Please set down only the lines between the line containing "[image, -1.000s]" and the end of the records, inclusive, exactly as they stand.

Extracted records
● ● ● ● ●

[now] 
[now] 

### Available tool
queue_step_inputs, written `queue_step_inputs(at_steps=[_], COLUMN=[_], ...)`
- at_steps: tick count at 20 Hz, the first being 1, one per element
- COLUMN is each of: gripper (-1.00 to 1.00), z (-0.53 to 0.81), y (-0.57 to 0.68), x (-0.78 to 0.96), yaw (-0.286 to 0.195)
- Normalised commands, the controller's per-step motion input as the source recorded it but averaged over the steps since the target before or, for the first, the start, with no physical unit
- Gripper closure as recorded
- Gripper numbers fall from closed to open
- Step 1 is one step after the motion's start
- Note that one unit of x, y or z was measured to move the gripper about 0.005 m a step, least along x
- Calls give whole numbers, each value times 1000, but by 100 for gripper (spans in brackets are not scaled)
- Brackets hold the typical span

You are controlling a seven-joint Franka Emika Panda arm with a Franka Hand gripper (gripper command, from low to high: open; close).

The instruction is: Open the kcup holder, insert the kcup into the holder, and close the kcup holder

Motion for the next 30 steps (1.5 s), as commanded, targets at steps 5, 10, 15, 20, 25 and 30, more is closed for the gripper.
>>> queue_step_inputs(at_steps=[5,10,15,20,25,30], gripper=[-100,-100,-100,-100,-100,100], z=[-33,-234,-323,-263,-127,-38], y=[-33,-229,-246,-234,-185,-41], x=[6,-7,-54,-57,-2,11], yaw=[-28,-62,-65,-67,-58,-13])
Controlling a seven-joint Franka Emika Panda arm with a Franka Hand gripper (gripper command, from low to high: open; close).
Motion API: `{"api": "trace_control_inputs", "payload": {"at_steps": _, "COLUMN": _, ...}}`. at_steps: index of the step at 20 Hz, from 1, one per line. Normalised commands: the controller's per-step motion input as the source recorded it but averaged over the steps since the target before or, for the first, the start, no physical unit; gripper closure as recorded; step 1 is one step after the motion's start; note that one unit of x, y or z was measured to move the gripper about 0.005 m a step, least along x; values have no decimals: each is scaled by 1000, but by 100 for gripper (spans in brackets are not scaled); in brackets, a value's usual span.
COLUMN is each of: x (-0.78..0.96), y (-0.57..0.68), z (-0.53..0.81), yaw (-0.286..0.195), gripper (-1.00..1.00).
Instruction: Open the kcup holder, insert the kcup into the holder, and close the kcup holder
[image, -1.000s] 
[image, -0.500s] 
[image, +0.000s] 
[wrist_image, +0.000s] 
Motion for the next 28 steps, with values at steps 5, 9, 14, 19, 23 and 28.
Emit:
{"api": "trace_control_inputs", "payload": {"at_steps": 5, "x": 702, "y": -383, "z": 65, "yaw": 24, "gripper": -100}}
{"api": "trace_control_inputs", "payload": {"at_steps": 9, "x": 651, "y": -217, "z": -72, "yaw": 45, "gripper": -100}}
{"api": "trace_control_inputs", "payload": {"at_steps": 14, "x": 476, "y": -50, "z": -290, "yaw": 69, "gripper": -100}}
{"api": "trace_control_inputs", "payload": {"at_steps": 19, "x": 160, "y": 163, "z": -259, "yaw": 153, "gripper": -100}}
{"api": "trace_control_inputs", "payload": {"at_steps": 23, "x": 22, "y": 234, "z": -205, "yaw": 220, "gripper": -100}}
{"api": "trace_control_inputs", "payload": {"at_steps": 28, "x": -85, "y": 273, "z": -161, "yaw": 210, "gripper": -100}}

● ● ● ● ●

▶ _Expected answer_
[image, -1.000s] 
[image, -0.500s] 
[image, +0.000s] 
[wrist_image, +0.000s] 
Motion for the next 28 steps, with values at steps 5, 9, 14, 19, 23 and 28.
Emit:
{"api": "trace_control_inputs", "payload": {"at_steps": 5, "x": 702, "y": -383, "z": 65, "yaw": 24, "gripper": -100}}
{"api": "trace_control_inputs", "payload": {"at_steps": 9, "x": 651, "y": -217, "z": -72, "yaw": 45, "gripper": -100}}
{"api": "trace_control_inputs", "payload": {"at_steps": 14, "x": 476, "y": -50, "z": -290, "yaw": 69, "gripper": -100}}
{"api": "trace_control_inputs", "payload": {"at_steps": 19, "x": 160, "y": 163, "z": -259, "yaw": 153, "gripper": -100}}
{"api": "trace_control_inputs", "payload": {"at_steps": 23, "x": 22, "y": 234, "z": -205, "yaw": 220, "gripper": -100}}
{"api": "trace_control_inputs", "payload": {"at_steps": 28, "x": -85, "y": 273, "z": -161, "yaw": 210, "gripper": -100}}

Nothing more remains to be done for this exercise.